The research work presented in this thesis explores how to include the controller design in the design process of the wind turbine, in the context of numerical optimization. This approach, called control co-design, has emerged from the broader field of dynamic systems design and has shown promising results when applied to wind turbine design. This thesis contributes to this research area by quantifying the benefits of control co-design using state-of-the-art analysis models and design problem formulations, from the physical design perspective. The emphasis is placed on computational effort and fair comparison with existing design processes.

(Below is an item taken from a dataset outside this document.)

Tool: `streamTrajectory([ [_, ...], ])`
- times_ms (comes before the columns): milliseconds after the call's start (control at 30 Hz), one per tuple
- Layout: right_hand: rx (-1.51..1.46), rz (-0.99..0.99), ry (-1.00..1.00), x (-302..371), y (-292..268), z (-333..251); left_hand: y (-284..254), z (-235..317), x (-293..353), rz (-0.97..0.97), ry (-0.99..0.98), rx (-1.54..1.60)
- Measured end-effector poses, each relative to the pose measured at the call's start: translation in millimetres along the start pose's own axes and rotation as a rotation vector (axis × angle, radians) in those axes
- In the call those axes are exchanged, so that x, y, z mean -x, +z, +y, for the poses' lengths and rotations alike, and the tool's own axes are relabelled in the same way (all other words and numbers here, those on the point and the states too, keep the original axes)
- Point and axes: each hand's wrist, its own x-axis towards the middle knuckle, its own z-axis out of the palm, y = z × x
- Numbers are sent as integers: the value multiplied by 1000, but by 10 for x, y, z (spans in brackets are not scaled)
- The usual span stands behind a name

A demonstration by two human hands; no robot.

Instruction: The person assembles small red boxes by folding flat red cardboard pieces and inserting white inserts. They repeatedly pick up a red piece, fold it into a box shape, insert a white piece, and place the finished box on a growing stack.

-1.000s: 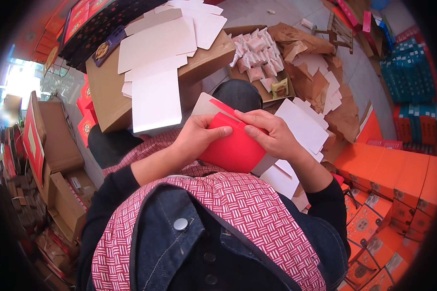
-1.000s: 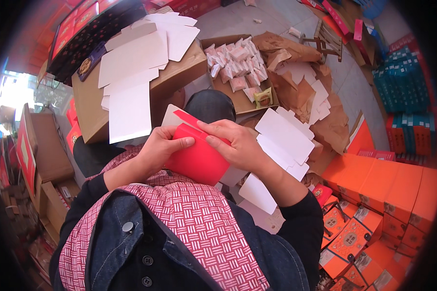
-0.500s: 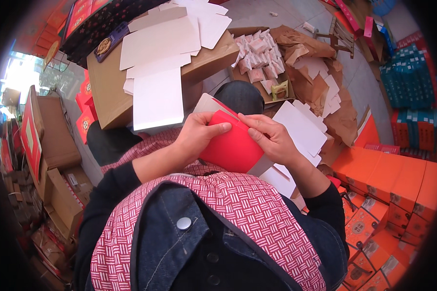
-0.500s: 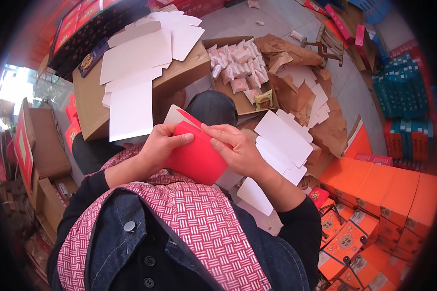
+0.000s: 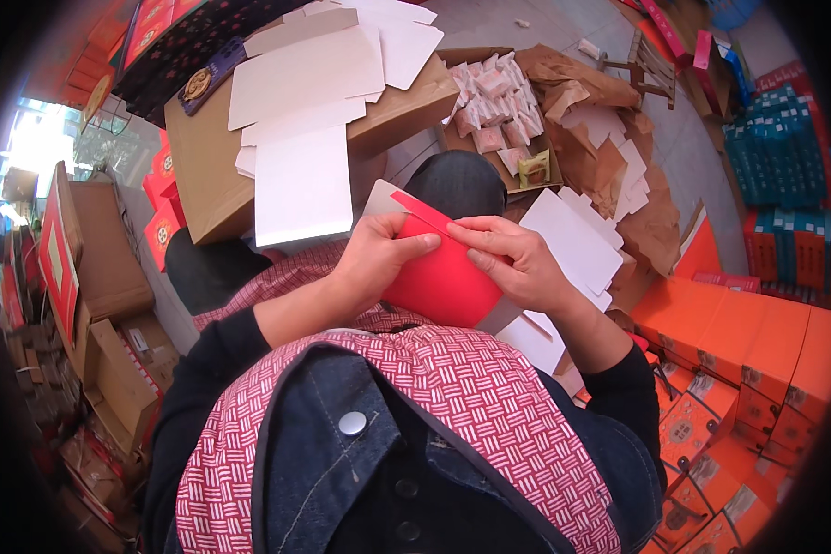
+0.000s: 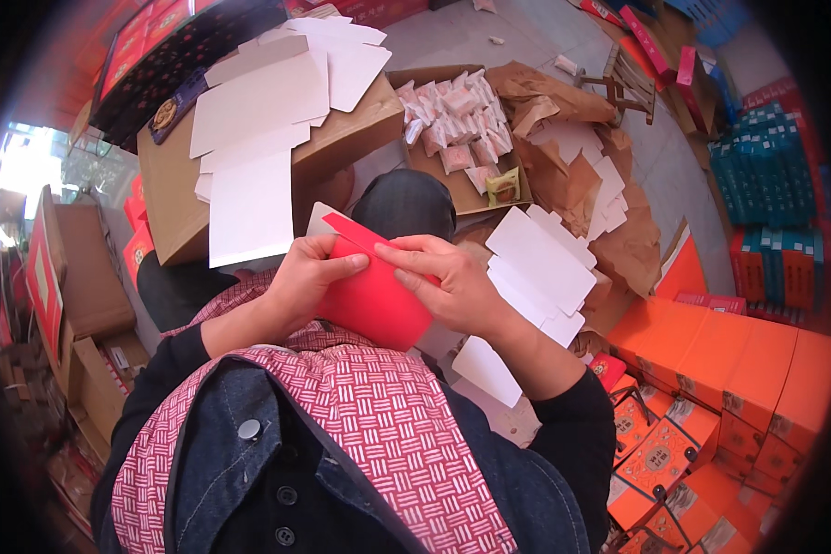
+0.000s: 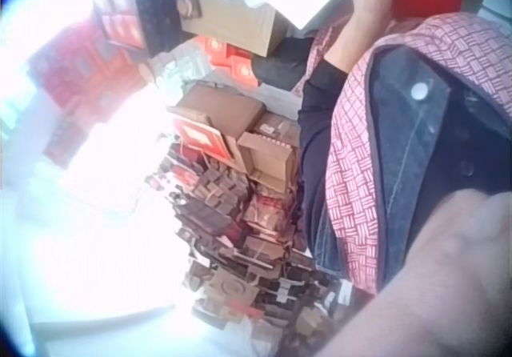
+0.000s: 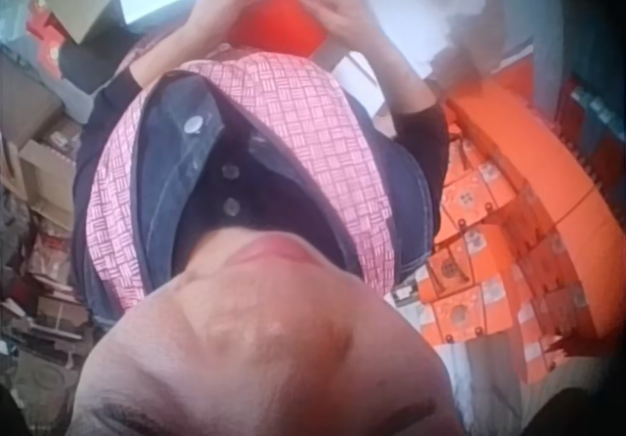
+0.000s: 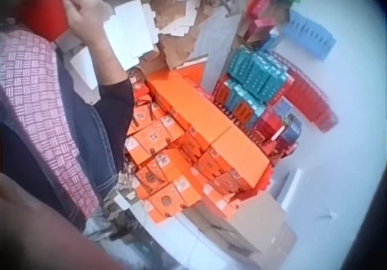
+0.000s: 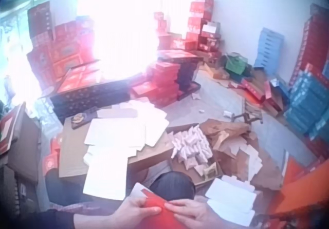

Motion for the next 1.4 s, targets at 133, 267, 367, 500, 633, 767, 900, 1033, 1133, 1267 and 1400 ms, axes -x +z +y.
streamTrajectory([
  [133, -48, 49, 51, 21, 6, 42, -12, 40, 20, 12, 18, 10],
  [267, -52, 51, 43, 45, 59, 24, -49, -33, -20, 12, 44, 29],
  [367, 25, 39, 44, 59, 61, -22, -47, -36, -20, 12, 29, 1],
  [500, -2, 149, 51, 137, 3, 17, -54, 42, -92, 125, 517, -495],
  [633, -405, 577, 133, 231, -10, 5, -54, 213, -111, 427, 955, -797],
  [767, -420, 561, 74, 334, 371, 92, 81, 38, -246, 58, 593, -175],
  [900, -533, 644, 139, 293, 245, 262, -12, -28, -350, -133, 472, -169],
  [1033, -544, 647, 175, 224, 188, 430, -47, -94, -475, -186, 403, -182],
  [1133, -490, 600, 223, 249, 154, 546, -143, -96, -587, -231, 316, -116],
  [1267, -385, 641, 77, 199, 45, 690, -127, -55, -707, -253, 241, 36],
  [1400, -487, 666, -73, 160, 37, 660, -78, -91, -724, -130, 379, -40],
])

In this thesis, we apply control co-design to several design problems and present numerical methods to facilitate the use of control co-design with efficient use of computational power. Our results show that the control co-design approach is not beneficial in all cases. There are three main research contributions, covering both the operational and dynamic aspects of controller design. First, we develop a method to include the design of the power regulation strategy in wind turbine optimization to align control and physical design objectives, resulting in improved steady-state performances. Second, we apply design sensitivity analysis techniques to estimate the benefits of control co-design for designs driven by load constraints. Our results show that a control co-design approach presents little benefit in the presence of an active frequency constraint that is not impacted by a change in control design. Finally, we compare different design processes to include open-loop dynamic control design in rotor design optimization, showing that a simultaneous control co-design approach does not outperform a sequential or iterative-sequential design process.